Question juridique clé

Whether the appeal against the seizure order was admissible

Solution extraite

The appeal was timely and admissible against a prosecutor's seizure order by the person affected by the measure.

Motifs extraits

It was filed within the statutory time limit and targeted an appealable seizure order under the CCP by the affected person.

Question juridique clé

Whether the seizure order was sufficiently reasoned

Solution extraite

No. The order lacked adequate reasoning because it merely cited legal provisions and did not explain the link between the seized objects and the suspected offence.

Motifs extraits

A seizure decision must contain enough reasons to satisfy the right to be heard and permit appellate review; a bare reference to statutory provisions is insufficient.

Question juridique clé

Whether the seizure order should be annulled and the case remanded

Solution extraite

Yes.
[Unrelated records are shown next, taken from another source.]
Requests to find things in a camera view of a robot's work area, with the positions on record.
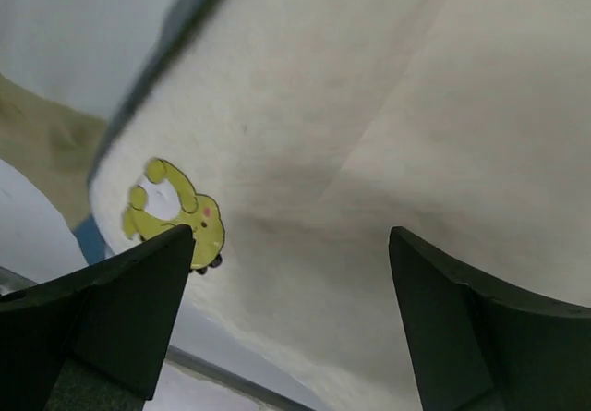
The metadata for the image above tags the blue beige patchwork pillowcase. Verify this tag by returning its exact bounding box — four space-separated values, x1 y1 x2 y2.
0 0 246 264

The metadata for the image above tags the cream quilted pillow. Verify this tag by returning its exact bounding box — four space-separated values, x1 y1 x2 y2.
90 0 590 410

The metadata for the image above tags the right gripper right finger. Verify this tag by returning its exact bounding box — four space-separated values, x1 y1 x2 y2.
389 226 590 410

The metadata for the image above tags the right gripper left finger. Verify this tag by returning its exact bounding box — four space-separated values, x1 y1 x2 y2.
1 225 195 410

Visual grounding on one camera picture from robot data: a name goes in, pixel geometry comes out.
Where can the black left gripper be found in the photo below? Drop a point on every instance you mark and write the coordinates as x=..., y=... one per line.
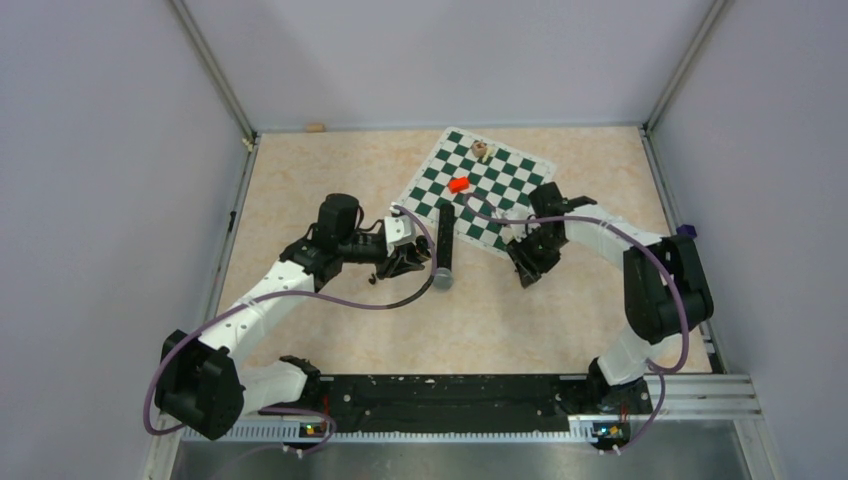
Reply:
x=401, y=261

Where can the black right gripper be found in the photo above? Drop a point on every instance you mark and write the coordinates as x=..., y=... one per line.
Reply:
x=530, y=268

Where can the black earbud case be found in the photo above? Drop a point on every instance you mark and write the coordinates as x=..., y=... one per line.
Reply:
x=422, y=250

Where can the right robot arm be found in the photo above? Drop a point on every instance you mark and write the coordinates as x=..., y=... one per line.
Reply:
x=665, y=291

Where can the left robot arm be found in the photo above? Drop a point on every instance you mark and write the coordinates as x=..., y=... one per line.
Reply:
x=202, y=381

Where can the red toy brick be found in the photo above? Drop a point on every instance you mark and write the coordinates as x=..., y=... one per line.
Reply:
x=458, y=185

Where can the green white chessboard mat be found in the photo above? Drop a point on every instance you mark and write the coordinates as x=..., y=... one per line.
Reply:
x=505, y=181

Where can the wooden letter cube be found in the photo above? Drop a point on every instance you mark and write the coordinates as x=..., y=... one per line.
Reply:
x=479, y=148

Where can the purple object outside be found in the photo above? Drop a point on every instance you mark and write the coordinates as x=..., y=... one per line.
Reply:
x=687, y=230

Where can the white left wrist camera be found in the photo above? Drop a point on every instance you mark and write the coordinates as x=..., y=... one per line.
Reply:
x=399, y=229

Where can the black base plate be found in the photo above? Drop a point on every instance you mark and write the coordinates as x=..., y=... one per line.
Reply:
x=472, y=403

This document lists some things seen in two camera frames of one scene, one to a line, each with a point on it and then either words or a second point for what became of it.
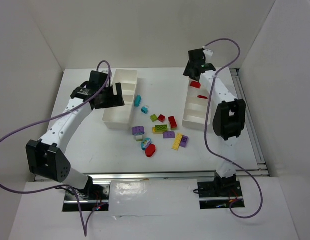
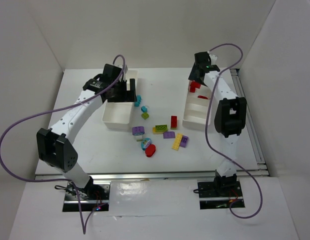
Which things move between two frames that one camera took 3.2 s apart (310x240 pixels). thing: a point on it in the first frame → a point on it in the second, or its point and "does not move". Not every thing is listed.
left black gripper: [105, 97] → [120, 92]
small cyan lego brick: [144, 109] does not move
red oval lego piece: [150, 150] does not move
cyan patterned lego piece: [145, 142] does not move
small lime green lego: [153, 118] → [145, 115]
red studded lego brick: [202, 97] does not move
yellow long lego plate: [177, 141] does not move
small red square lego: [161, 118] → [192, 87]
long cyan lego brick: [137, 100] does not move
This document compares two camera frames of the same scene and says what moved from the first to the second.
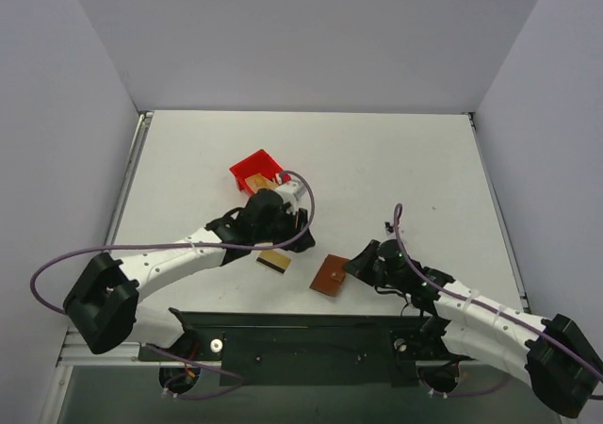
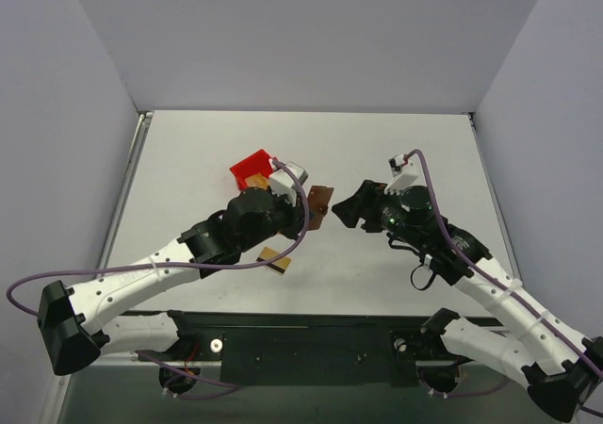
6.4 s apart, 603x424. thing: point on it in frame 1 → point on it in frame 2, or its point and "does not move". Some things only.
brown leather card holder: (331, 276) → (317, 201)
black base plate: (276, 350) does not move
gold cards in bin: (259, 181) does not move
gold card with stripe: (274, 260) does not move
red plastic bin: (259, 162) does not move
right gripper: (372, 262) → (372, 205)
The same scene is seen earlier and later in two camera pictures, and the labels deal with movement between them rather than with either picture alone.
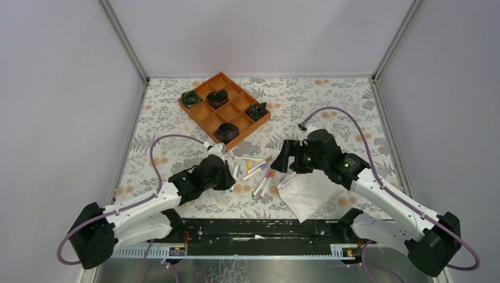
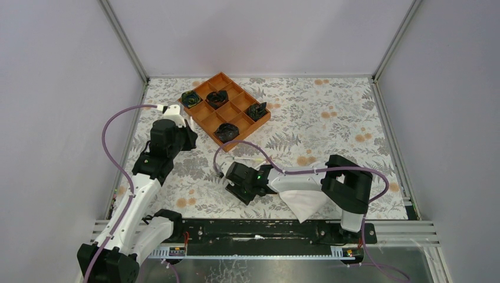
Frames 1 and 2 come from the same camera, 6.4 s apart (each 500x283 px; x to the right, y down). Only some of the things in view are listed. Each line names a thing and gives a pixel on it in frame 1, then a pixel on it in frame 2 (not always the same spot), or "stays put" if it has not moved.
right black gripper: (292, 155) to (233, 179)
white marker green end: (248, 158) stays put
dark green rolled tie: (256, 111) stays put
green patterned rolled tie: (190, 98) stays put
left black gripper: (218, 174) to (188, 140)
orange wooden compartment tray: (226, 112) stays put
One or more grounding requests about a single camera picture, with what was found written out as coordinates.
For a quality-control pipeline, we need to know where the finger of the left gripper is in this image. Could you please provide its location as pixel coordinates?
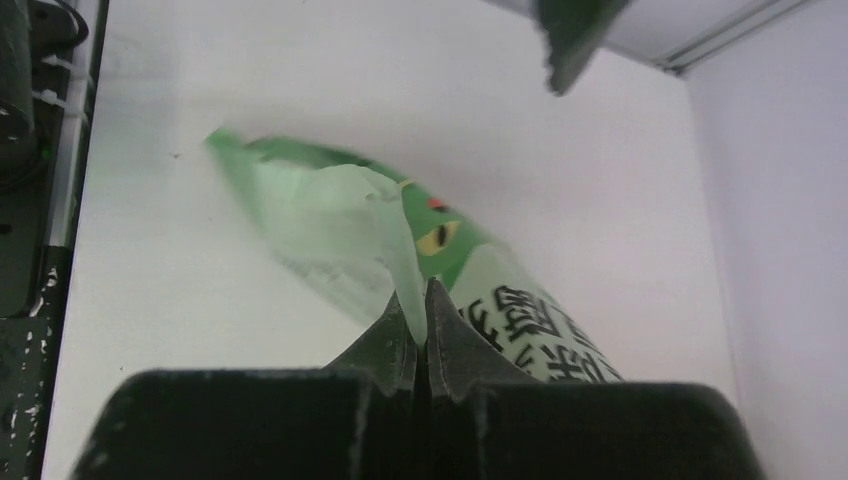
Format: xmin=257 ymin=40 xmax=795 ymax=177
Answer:
xmin=534 ymin=0 xmax=630 ymax=96

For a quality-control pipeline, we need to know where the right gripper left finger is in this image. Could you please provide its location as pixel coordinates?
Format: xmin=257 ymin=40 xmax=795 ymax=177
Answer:
xmin=71 ymin=299 xmax=418 ymax=479

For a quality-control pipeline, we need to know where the green cat litter bag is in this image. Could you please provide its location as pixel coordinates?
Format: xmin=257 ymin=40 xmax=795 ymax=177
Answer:
xmin=204 ymin=128 xmax=620 ymax=383

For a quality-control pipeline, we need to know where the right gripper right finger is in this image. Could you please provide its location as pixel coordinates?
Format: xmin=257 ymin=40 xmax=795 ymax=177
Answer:
xmin=424 ymin=279 xmax=766 ymax=479

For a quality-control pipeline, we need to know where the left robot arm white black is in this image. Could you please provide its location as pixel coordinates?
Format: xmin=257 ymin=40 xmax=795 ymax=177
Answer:
xmin=1 ymin=1 xmax=630 ymax=193

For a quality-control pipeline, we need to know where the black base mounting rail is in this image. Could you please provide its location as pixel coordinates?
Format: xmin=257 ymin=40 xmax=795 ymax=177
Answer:
xmin=1 ymin=246 xmax=72 ymax=479

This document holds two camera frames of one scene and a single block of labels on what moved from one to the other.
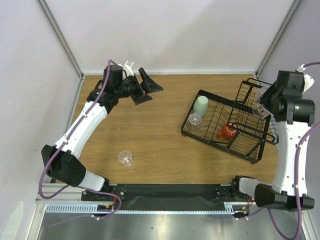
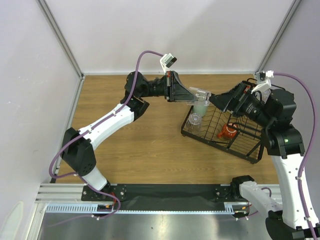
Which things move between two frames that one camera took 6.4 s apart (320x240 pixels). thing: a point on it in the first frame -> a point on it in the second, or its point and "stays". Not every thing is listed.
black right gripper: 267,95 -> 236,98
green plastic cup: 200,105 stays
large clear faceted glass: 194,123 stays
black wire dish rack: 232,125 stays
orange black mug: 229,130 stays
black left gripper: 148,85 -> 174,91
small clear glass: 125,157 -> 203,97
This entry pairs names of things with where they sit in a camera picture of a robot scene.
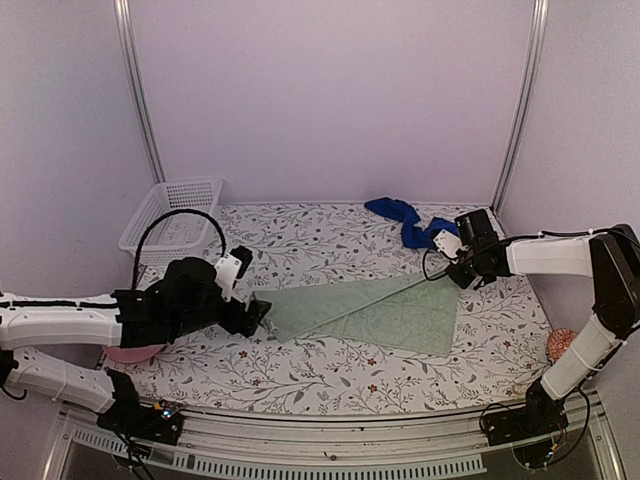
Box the light green towel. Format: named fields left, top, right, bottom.
left=254, top=274, right=460, bottom=357

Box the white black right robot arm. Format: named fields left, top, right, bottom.
left=434, top=210, right=639, bottom=436

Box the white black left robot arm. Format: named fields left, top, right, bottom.
left=1, top=254, right=271, bottom=434

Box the white towel label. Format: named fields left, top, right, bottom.
left=264, top=320, right=281, bottom=342

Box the white plastic basket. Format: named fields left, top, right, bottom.
left=118, top=176, right=224, bottom=267

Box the blue towel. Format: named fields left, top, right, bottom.
left=364, top=197, right=459, bottom=249

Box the pink plate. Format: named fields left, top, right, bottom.
left=103, top=345, right=164, bottom=364

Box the orange patterned round object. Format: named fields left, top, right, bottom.
left=546, top=328, right=577, bottom=364

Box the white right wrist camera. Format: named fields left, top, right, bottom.
left=433, top=229, right=463, bottom=261

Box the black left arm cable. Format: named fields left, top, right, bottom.
left=130, top=208, right=230, bottom=291

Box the aluminium front rail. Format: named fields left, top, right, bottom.
left=43, top=389, right=631, bottom=479

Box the right aluminium frame post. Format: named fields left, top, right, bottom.
left=491, top=0, right=549, bottom=217

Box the aluminium frame post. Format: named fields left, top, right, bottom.
left=113, top=0, right=166, bottom=183
left=491, top=0, right=549, bottom=217

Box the left aluminium frame post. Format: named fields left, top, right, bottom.
left=113, top=0, right=166, bottom=183

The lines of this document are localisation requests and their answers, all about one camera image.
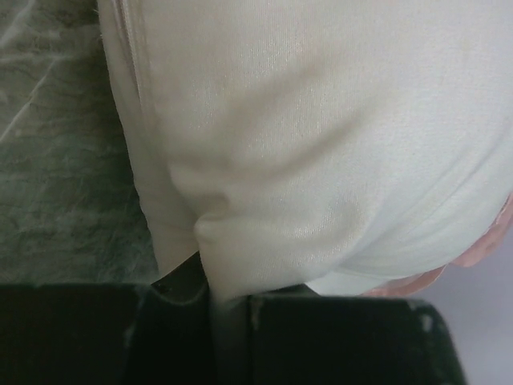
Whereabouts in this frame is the white pillow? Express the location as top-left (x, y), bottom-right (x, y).
top-left (95, 0), bottom-right (513, 302)

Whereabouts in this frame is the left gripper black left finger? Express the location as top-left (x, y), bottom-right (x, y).
top-left (1, 256), bottom-right (212, 384)

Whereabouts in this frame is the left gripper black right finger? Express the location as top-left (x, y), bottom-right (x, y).
top-left (236, 290), bottom-right (467, 385)

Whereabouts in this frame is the purple princess print pillowcase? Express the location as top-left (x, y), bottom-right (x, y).
top-left (364, 194), bottom-right (512, 297)

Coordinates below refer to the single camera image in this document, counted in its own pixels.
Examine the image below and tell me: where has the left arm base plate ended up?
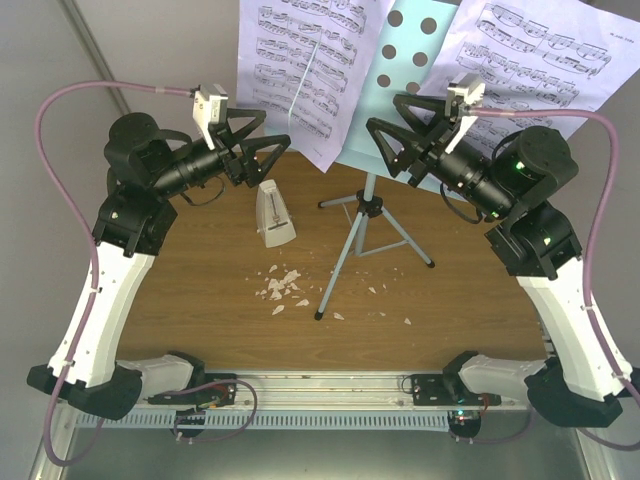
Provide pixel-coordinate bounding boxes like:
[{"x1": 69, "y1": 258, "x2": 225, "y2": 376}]
[{"x1": 147, "y1": 373, "x2": 237, "y2": 408}]

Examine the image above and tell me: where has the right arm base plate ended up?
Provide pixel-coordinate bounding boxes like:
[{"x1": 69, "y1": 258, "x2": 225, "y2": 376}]
[{"x1": 399, "y1": 373, "x2": 502, "y2": 408}]

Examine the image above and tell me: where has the left aluminium frame post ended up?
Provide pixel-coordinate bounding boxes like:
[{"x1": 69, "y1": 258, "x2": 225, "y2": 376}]
[{"x1": 57, "y1": 0, "x2": 134, "y2": 116}]

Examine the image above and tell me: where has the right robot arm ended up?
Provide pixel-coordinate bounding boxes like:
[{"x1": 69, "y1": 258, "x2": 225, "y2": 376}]
[{"x1": 366, "y1": 94, "x2": 639, "y2": 428}]

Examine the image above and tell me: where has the light blue music stand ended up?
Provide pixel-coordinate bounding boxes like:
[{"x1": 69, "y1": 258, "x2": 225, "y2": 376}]
[{"x1": 313, "y1": 0, "x2": 461, "y2": 321}]

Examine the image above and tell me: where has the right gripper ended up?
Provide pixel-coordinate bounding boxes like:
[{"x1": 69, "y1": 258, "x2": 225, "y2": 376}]
[{"x1": 366, "y1": 94, "x2": 515, "y2": 220}]

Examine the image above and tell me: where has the white debris pile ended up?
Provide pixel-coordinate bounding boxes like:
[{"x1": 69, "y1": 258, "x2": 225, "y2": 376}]
[{"x1": 254, "y1": 264, "x2": 301, "y2": 301}]

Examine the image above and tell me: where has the sheet music paper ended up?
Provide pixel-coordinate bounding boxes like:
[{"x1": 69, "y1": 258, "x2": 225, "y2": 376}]
[
  {"x1": 236, "y1": 0, "x2": 393, "y2": 172},
  {"x1": 414, "y1": 0, "x2": 640, "y2": 166}
]

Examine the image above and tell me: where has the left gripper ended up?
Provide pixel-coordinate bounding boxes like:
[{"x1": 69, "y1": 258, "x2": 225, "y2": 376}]
[{"x1": 154, "y1": 108, "x2": 292, "y2": 198}]

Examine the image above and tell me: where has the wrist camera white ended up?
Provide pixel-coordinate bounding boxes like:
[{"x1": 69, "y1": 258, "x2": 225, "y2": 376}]
[
  {"x1": 192, "y1": 84, "x2": 228, "y2": 151},
  {"x1": 444, "y1": 73, "x2": 486, "y2": 154}
]

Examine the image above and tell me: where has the aluminium front rail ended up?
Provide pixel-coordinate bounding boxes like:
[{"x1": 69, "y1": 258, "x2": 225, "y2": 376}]
[{"x1": 54, "y1": 368, "x2": 599, "y2": 412}]

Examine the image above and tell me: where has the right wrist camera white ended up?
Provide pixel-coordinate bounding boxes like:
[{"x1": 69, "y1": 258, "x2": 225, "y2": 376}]
[{"x1": 444, "y1": 73, "x2": 486, "y2": 154}]

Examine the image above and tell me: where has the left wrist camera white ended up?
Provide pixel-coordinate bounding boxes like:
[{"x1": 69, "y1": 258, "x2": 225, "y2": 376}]
[{"x1": 192, "y1": 84, "x2": 228, "y2": 151}]

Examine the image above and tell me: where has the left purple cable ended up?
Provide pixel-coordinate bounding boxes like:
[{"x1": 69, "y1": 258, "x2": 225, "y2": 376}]
[{"x1": 33, "y1": 80, "x2": 196, "y2": 467}]

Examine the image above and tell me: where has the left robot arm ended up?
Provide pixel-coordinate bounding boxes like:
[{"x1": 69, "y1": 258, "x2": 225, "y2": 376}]
[{"x1": 27, "y1": 108, "x2": 290, "y2": 420}]

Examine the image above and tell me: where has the slotted cable duct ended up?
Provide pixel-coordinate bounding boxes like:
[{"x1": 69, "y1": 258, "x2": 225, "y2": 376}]
[{"x1": 104, "y1": 409, "x2": 449, "y2": 432}]

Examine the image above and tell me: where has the white metronome body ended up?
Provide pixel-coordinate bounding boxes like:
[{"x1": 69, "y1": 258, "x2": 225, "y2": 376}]
[{"x1": 256, "y1": 180, "x2": 297, "y2": 248}]
The challenged order had to be annulled and the file sent back to the prosecutor for a new, properly reasoned decision within 15 days.

Motifs extraits

Because the reasoning defect prevented meaningful challenge and review, the decision could not stand.

Question juridique clé

Whether the seized items should remain under seizure pending the new decision

Solution extraite

Yes, the seizure was maintained until the prosecutor issued a new decision within the ordered deadline.

Motifs extraits

Temporary maintenance of the measure was justified pending the new decision on remand.

Question juridique clé

Who bears the appeal costs

Solution extraite

The court costs of CHF 440 were left to the State.

Motifs extraits

Given the outcome of the appeal, the procedural fee was charged to the State.